Please repeat exactly the lines below from the one containing "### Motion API" down to the one containing "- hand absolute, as", both included, and nothing else.

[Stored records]
Segment Open

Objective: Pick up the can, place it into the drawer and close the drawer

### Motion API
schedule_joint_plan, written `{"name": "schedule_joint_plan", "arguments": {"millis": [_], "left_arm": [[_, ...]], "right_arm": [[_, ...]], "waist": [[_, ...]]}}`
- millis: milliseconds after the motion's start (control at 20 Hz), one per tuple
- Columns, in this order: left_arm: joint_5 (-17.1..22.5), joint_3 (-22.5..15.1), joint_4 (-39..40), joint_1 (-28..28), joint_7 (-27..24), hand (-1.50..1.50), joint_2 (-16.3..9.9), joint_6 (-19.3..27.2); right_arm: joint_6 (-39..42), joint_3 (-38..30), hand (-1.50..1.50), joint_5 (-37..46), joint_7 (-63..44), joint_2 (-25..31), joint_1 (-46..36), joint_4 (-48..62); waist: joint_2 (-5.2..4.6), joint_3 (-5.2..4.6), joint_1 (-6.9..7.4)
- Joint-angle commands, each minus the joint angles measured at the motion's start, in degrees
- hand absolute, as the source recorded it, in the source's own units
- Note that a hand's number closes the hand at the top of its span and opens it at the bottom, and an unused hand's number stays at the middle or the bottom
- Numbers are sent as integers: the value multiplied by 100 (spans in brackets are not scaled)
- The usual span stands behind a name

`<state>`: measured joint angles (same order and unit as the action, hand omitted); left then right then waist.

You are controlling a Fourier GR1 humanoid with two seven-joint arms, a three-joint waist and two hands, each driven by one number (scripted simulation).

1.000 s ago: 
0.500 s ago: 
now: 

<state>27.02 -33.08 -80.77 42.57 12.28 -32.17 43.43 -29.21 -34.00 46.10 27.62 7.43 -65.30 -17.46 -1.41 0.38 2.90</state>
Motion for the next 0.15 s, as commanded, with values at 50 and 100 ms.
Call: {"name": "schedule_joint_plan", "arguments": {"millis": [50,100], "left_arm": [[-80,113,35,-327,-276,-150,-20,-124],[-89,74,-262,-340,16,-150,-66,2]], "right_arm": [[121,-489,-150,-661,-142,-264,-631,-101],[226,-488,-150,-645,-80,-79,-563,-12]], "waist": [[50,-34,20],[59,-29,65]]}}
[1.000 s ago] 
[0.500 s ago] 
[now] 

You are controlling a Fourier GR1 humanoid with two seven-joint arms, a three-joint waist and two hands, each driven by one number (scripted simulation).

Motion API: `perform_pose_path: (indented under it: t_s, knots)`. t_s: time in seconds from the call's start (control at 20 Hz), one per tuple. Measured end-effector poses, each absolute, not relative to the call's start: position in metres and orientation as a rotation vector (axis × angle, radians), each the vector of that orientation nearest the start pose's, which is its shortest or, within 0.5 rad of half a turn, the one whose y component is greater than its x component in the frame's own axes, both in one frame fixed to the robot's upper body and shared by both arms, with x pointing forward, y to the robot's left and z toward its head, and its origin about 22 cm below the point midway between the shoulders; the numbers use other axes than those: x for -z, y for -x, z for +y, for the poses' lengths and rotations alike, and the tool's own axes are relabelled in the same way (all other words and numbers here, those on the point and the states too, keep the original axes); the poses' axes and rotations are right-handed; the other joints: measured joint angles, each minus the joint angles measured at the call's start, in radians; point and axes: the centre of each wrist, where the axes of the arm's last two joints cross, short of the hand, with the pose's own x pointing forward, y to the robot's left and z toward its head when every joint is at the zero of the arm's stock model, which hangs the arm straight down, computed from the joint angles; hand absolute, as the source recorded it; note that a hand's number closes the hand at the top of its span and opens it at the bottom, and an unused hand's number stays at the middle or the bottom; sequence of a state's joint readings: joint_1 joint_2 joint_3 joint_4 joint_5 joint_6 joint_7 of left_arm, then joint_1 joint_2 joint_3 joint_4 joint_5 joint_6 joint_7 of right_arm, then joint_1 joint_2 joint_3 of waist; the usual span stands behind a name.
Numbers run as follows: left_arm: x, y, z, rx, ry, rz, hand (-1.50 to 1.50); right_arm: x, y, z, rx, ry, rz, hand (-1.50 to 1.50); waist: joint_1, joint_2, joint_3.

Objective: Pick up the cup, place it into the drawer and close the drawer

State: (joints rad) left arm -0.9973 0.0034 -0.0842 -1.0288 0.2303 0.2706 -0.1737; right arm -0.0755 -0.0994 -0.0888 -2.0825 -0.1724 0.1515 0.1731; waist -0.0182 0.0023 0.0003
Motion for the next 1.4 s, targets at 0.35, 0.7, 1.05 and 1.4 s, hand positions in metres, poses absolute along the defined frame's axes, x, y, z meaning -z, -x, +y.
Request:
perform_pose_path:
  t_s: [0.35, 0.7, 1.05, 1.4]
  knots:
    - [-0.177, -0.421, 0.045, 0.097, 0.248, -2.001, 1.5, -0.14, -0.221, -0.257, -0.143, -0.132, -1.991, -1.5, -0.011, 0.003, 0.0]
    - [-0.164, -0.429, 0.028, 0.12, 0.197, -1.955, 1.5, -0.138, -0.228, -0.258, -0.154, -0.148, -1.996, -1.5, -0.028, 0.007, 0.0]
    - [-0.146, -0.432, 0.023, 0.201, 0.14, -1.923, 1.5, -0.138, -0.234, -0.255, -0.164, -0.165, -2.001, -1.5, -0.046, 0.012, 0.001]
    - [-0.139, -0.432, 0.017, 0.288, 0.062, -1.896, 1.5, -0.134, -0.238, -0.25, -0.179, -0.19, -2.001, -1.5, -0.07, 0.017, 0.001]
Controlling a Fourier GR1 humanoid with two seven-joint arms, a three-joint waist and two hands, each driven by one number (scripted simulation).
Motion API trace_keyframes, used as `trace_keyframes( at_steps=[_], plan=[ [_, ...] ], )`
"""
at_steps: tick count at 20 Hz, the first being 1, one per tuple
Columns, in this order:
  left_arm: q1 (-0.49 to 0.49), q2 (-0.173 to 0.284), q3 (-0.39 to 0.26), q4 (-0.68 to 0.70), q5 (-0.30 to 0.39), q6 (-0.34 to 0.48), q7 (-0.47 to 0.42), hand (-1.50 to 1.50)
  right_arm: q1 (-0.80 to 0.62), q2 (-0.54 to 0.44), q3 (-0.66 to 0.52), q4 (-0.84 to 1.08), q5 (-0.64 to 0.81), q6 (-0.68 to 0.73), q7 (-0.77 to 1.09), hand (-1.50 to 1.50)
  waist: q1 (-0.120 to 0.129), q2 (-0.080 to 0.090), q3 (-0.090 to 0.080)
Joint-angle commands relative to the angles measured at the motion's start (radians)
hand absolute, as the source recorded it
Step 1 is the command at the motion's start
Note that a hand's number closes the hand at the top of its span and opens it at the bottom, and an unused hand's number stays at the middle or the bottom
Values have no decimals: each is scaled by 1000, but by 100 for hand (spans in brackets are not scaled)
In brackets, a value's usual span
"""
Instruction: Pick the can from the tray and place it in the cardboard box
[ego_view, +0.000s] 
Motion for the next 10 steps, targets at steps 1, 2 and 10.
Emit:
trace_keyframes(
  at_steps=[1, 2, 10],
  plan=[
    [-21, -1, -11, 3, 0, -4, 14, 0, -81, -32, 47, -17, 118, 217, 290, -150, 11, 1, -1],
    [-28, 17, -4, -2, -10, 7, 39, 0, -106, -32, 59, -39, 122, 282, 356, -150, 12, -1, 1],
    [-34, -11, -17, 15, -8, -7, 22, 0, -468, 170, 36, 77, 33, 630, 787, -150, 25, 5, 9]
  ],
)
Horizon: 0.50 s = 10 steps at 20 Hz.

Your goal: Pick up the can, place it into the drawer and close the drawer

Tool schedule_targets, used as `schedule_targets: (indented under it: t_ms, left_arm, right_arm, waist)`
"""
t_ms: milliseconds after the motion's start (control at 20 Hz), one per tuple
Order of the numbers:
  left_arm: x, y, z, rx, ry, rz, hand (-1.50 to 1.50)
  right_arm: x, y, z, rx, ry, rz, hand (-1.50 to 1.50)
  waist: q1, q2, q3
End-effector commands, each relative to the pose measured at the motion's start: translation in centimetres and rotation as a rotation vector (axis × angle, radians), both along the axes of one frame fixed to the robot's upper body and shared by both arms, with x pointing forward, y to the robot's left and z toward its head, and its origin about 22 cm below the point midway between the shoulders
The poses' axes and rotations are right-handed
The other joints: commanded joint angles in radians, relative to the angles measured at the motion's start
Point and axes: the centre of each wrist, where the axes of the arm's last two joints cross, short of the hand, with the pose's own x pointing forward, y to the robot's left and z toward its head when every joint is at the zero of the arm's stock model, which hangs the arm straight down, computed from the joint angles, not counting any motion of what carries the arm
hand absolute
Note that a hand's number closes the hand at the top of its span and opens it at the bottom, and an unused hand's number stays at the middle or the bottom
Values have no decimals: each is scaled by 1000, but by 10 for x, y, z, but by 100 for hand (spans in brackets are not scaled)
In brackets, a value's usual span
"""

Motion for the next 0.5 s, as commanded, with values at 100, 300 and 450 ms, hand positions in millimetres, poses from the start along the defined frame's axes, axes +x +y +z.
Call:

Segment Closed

■ **Solution below**
### Motion API
schedule_joint_plan, written `{"name": "schedule_joint_plan", "arguments": {"millis": [_], "left_arm": [[_, ...]], "right_arm": [[_, ...]], "waist": [[_, ...]]}}`
- millis: milliseconds after the motion's start (control at 20 Hz), one per tuple
- Columns, in this order: left_arm: joint_5 (-17.1..22.5), joint_3 (-22.5..15.1), joint_4 (-39..40), joint_1 (-28..28), joint_7 (-27..24), hand (-1.50..1.50), joint_2 (-16.3..9.9), joint_6 (-19.3..27.2); right_arm: joint_6 (-39..42), joint_3 (-38..30), hand (-1.50..1.50), joint_5 (-37..46), joint_7 (-63..44), joint_2 (-25..31), joint_1 (-46..36), joint_4 (-48..62); waist: joint_2 (-5.2..4.6), joint_3 (-5.2..4.6), joint_1 (-6.9..7.4)
- Joint-angle commands, each minus the joint angles measured at the motion's start, in degrees
- hand absolute, as the source recorded it, in the source's own units

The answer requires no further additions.